● Source data:
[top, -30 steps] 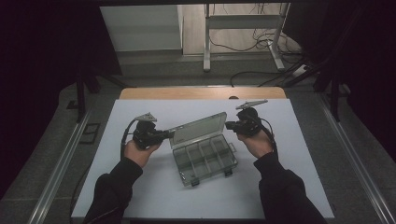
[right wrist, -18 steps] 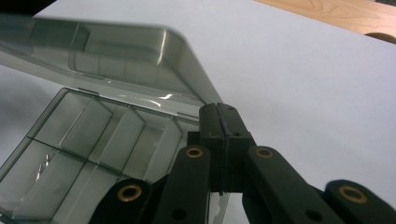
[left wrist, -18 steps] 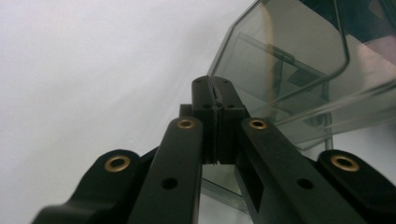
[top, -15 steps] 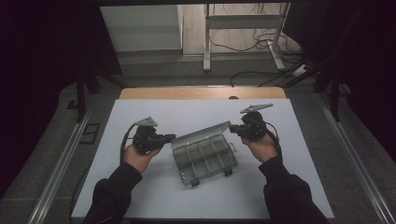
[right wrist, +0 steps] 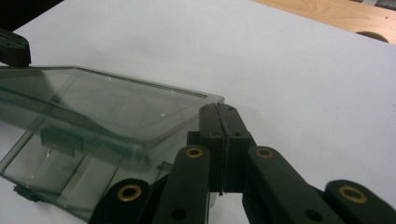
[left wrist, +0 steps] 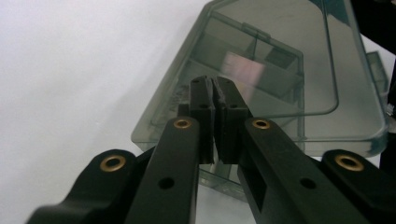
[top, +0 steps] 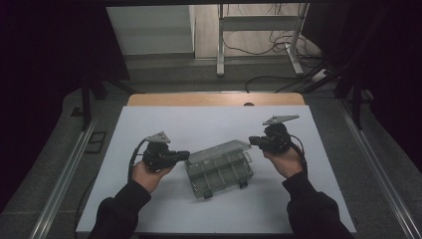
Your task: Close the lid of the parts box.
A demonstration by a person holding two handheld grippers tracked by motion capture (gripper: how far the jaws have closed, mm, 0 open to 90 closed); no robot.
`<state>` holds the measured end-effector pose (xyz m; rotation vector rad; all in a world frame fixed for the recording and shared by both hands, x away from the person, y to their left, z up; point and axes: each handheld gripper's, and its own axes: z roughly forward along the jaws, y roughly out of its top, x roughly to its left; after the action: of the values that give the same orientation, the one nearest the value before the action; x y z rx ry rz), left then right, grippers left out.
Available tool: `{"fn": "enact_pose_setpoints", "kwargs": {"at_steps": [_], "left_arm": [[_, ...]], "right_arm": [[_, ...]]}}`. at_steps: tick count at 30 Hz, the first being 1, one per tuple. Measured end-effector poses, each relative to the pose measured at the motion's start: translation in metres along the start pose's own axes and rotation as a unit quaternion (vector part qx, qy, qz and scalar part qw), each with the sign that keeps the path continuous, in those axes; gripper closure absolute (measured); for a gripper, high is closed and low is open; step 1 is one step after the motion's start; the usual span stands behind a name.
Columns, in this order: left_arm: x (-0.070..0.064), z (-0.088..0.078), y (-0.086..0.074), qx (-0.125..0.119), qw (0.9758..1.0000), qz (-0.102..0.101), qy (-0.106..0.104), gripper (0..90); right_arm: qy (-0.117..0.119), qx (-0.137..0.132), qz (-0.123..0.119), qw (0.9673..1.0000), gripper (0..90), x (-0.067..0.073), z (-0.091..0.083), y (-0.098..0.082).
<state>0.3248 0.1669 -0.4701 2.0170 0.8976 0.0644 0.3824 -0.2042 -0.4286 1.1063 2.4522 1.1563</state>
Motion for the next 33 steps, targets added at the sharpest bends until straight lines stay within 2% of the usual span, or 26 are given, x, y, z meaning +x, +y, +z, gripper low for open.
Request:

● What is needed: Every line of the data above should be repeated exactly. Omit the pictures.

● Answer:
[top, -30 steps] 
[right wrist, -18 steps] 
[left wrist, -18 steps] 
[top, -15 steps] 
[right wrist, +0 steps] 
[left wrist, +0 steps] 
[top, +0 steps] 
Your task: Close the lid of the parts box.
A demonstration by a person holding two handheld grippers tracked by motion capture (gripper: how far the jaws have closed, mm, 0 open to 90 closed); no robot.
`<state>` holds the measured end-effector pose (xyz m; rotation vector rad; all in a world frame fixed for the recording and shared by both hands, x away from the person, y to their left, z up; point and axes: each handheld gripper's, and its own axes: z roughly forward along the jaws, y roughly out of its top, x roughly to its left; after the action: of the values that give the same orientation, the one nearest the value before the action; x y z rx ry rz), left then right, grippers left out.
Available tool: `{"fn": "enact_pose_setpoints", "kwargs": {"at_steps": [_], "left_arm": [[_, ...]], "right_arm": [[_, ...]]}}`. at_steps: tick count at 30 Hz, the first being 1, one per tuple. Measured end-effector poses, each relative to the pose measured at the motion's start: translation in metres along the start pose's own axes and rotation as a unit quaternion (vector part qx, qy, qz and scalar part qw), each with the sign that keeps the path continuous, in those axes; gripper closure absolute (measured); for a gripper, high is closed and low is open; step 1 is one step after the motion's start; the usual span stands behind a name.
Columns, in this order: left_arm: x (-0.070..0.064), z (-0.088..0.078), y (-0.086..0.074), qx (-0.125..0.119), qw (0.9758..1.0000), qz (-0.102..0.101), qy (-0.106..0.104), gripper (0..90); right_arm: qy (-0.117..0.119), qx (-0.137..0.132), qz (-0.123..0.119), qw (0.9673..1.0000), gripper (0..90), x (-0.067..0.073), z (-0.091..0.083), y (-0.098..0.082).
<state>0.3248 0.1669 -0.4701 2.0170 0.8976 0.0644 0.3824 -0.2042 -0.4286 1.1063 2.4522 1.1563</state>
Motion for the next 33 steps, targets added at the sharpest bends until straight lines stay within 2% of the usual span, or 26 are given, x, y, z meaning +x, +y, +z, gripper low for open.
Request:

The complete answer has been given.